▸ **TO DO**:
Though the entries contain pictures, the copy you make should hold only the rest, exactly as written.

Data extracted from a collection:
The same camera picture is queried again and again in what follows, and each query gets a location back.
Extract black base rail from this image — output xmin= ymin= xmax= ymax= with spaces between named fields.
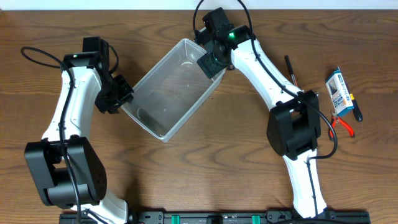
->
xmin=58 ymin=210 xmax=371 ymax=224

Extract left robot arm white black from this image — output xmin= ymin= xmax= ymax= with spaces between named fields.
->
xmin=24 ymin=50 xmax=134 ymax=223

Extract clear plastic container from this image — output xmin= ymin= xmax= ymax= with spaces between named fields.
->
xmin=122 ymin=39 xmax=226 ymax=142

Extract black yellow screwdriver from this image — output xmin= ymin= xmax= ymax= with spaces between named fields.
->
xmin=345 ymin=82 xmax=363 ymax=122

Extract small claw hammer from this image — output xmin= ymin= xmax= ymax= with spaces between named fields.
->
xmin=284 ymin=55 xmax=298 ymax=86

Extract white teal screwdriver box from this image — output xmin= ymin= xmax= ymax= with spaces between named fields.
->
xmin=325 ymin=67 xmax=354 ymax=116

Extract red handled pliers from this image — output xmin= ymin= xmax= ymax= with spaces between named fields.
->
xmin=328 ymin=113 xmax=356 ymax=141

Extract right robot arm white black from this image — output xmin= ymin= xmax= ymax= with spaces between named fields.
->
xmin=194 ymin=24 xmax=327 ymax=218

▸ **FINISHED TASK**:
The same camera picture is queried again and again in what follows, and each query gets a location back.
Extract black base rail from this image — output xmin= ymin= xmax= ymax= with spaces between named fields.
->
xmin=58 ymin=210 xmax=371 ymax=224

Extract left robot arm white black from this image — output xmin= ymin= xmax= ymax= with spaces between named fields.
->
xmin=24 ymin=50 xmax=134 ymax=223

Extract clear plastic container from this image — output xmin= ymin= xmax= ymax= with spaces between named fields.
->
xmin=122 ymin=39 xmax=226 ymax=142

Extract black yellow screwdriver from this image — output xmin= ymin= xmax= ymax= with spaces between named fields.
->
xmin=345 ymin=82 xmax=363 ymax=122

Extract small claw hammer from this image — output xmin= ymin= xmax= ymax= with spaces between named fields.
->
xmin=284 ymin=55 xmax=298 ymax=86

Extract white teal screwdriver box from this image — output xmin= ymin= xmax= ymax= with spaces between named fields.
->
xmin=325 ymin=67 xmax=354 ymax=116

Extract red handled pliers from this image — output xmin= ymin= xmax= ymax= with spaces between named fields.
->
xmin=328 ymin=113 xmax=356 ymax=141

Extract right robot arm white black from this image — output xmin= ymin= xmax= ymax= with spaces between named fields.
->
xmin=194 ymin=24 xmax=327 ymax=218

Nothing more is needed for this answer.